The legislation has a set of strict guidelines for physicians to prescribe the medication. Under the bill, a patient must be an adult, mentally capable and suffer from an incurable or irreversible disease that would result in death within six months.

A series of oral and written requests must also be made by the patient.

Dailey-Provost said she understands it’s a difficult policy for many people to consider, but she sees it as another option for those who don’t have any left.

It has faced strong opposition from Republicans lawmakers and politically conservative groups like the Utah Eagle Forum.

“I do believe that this will eventually become policy in the state of Utah,” she said. “But if we don't continue to run it and ask people to have the conversation, then it takes longer than it otherwise would. It's already taking longer than it should have, but we have to keep persevering.”
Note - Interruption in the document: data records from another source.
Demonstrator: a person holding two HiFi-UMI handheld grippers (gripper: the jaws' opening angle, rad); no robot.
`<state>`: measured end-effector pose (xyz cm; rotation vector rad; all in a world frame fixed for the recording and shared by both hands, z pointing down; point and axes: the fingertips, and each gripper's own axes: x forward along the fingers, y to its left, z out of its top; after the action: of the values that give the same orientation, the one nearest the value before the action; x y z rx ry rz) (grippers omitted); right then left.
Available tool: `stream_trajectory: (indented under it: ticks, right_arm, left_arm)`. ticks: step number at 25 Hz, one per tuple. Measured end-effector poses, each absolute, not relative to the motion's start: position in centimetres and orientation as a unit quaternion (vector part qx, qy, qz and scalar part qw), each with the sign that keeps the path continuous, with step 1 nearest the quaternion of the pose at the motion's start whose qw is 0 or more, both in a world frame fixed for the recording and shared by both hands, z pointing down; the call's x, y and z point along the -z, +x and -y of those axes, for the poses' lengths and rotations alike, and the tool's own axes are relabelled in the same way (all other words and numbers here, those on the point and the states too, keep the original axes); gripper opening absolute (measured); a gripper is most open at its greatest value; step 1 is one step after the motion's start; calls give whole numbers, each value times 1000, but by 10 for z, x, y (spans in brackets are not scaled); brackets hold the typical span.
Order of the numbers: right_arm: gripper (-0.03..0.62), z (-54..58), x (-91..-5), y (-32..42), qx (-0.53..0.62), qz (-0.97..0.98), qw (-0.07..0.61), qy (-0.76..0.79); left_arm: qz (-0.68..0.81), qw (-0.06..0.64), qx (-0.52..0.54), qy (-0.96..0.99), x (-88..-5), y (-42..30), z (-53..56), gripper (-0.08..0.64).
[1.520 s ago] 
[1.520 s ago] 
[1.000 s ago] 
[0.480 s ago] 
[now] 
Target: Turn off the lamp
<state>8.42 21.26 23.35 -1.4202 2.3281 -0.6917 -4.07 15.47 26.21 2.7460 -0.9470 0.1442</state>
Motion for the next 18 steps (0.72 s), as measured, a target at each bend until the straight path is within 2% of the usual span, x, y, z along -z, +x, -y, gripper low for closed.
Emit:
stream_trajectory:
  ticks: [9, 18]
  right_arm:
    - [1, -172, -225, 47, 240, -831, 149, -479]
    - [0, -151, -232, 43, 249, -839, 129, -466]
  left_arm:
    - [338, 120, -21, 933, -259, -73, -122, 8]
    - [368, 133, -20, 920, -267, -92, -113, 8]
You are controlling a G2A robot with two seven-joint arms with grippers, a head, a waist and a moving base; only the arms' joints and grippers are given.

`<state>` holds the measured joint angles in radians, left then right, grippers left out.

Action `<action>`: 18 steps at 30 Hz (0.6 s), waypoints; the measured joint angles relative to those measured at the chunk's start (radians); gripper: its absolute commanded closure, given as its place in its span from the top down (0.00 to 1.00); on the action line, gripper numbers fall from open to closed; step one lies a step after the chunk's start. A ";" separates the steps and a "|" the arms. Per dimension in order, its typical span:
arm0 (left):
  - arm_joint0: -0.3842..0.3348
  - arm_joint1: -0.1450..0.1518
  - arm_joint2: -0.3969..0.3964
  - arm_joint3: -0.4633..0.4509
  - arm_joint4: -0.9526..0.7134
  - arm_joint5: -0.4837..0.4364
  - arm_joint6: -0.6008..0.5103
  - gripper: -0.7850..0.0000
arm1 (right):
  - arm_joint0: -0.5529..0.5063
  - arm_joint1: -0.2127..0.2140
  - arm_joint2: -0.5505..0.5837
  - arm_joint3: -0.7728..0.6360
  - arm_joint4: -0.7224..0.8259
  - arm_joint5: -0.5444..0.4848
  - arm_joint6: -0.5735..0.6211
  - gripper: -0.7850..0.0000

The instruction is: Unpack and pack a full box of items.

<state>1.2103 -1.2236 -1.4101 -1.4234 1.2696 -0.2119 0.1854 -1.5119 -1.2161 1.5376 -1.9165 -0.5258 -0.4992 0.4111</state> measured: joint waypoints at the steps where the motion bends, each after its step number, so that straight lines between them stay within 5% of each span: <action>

Margaret Battin, a philosophy and internal medicine professor at the University of Utah, has advocated for physician aid-in-dying for years.

Battin said with this type of legislation there are several safeguards in place so it doesn’t become misused or abused.

“I think you'd want to know about how central it is that it be voluntary on the part of the patient,” she said. “There is no room here for a family member to say ‘This patient wants that’ or a doctor to say, ‘Well, we need to do this.’ There's no room for that…any violation of that is a felony.”

Dailey-Provost is expecting opposition, but she’s also ready to have those discussions with lawmakers.

She said she’s focused on giving other legislators the opportunity to hear from constituents on the matter and getting a chance to vote on it.